Lower courts have generally upheld the contract clause, applying the choice of law and forums the parties had specified in their contracts.  And, where this issue of applying U.S. maritime lien law based on the choice of law clauses in foreign contracts has been presented at the appellate court level, three appellate courts also have held the choice of law in the contract should be followed — The Fourth Circuit, the Fifth Circuit, and the Ninth Circuit.

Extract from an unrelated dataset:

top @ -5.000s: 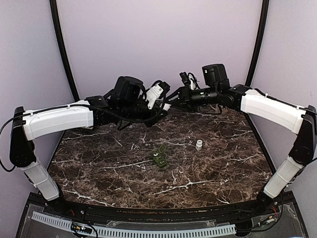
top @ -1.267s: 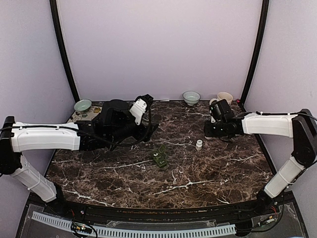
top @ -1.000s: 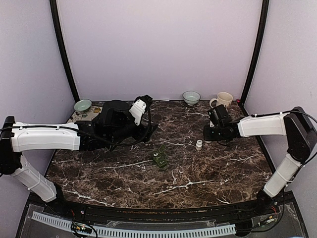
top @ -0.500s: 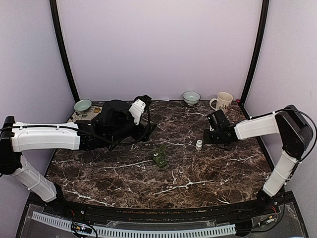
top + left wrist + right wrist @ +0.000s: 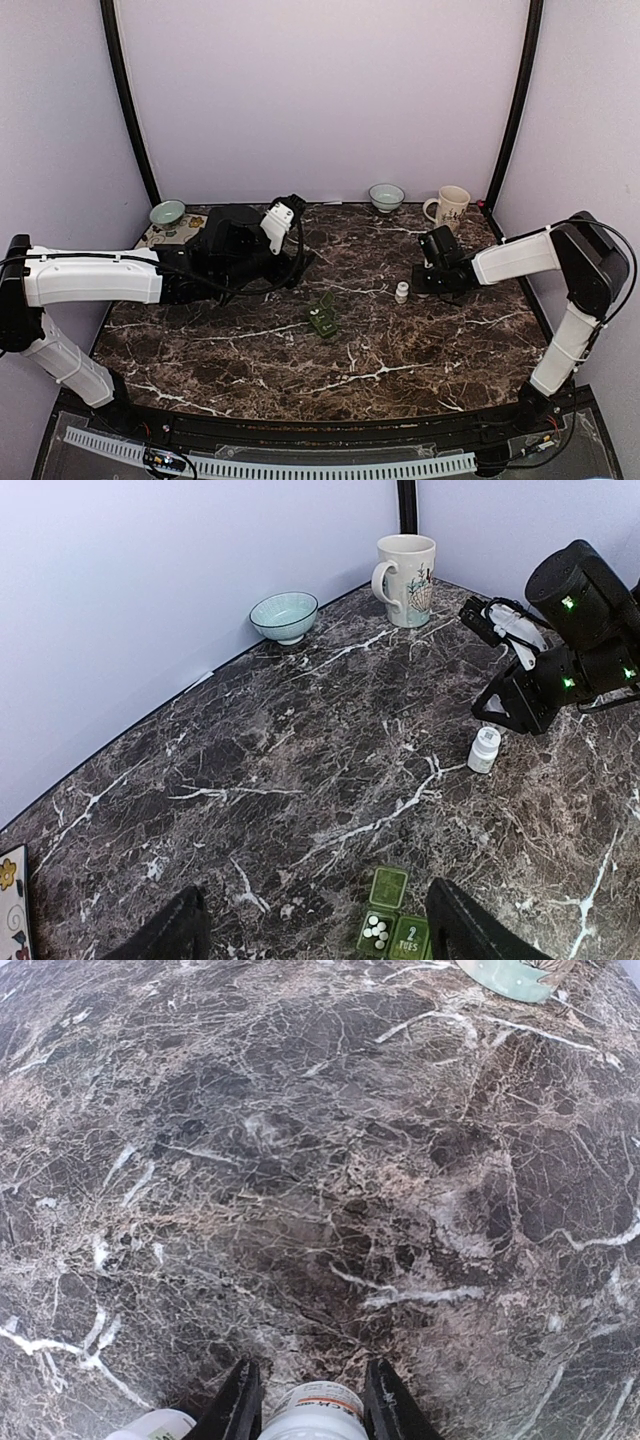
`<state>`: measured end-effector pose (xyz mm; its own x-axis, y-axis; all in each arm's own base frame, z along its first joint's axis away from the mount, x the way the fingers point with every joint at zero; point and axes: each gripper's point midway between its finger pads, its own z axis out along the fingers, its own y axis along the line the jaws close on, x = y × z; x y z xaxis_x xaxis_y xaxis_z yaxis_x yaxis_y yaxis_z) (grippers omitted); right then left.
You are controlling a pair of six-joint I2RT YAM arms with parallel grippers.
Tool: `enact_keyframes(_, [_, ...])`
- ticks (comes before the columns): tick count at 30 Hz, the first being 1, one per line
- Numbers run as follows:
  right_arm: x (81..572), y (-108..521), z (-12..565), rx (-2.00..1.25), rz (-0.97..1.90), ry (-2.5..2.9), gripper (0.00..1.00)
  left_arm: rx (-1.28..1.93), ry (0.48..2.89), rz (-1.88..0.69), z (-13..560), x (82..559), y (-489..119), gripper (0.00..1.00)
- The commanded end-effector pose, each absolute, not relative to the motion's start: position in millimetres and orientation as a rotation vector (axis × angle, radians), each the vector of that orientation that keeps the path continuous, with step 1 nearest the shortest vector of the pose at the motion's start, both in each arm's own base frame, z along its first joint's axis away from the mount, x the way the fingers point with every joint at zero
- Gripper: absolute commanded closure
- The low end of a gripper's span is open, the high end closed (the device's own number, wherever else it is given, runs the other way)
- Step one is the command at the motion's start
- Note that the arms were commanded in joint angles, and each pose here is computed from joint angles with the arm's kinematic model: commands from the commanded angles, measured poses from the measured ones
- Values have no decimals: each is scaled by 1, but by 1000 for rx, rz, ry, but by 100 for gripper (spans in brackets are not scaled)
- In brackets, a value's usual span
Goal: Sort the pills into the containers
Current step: Place the pill bottle at the center of the board.
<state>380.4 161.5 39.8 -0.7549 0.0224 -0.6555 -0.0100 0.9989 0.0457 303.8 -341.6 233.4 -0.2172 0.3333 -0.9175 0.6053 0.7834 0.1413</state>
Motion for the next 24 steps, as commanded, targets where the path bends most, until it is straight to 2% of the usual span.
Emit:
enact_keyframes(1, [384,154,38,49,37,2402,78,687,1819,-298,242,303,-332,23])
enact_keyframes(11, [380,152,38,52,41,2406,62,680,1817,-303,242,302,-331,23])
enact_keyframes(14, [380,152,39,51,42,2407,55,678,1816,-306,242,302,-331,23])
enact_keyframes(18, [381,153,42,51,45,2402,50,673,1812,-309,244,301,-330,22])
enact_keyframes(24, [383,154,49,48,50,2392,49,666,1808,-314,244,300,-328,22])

The issue was taken to the Supreme Court of the United States last year when it was petitioned to review the ruling from the Fifth Circuit in World Fuel Services (Singapore) Ltd. v. Bulk Juliana, Ltd., 822 F.3d 766 (5th Cir. 2016).  Among other issues raised in the Petition for Certiorari to the Supreme Court, was whether the exercise of in rem jurisdiction premised on the existence of a maritime lien that only exists by virtue of a contractual choice of U.S. law, violates the axiom that jurisdiction that would not otherwise exist cannot be conferred by the parties’ consent.

On January 9, 2017, the high court decided to request the position on the issue from the Solicitor General, who speaks for the United States government.  Bulk Juliana, et al. v. World Fuel Services, 580 U.S. 2 (2017).  The Solicitor General recommended the Supreme Court decline the case, and on June 26, 2017, an order was entered by the Court denying the petition. Bulk Juliana, et al. v. World Fuel Services, 582 U.S. 9 (2017).

This is the second time in recent years that the Supreme Court has denied a petition to hear a case with a challenge to a U.S. choice of law clause that benefited a maritime lien holder.  Previously the Court declined to review the similar case of Splendid Shipping Sendirian Berhad v. Trans-Tec Asia, 555 U.S. 1062 (2008).

The message of these cases to parties to international transactions that incorporate U.S. law, including maritime lien law, is that those clauses are enforceable and that the Supreme Court is unlikely to change that interpretation anytime soon.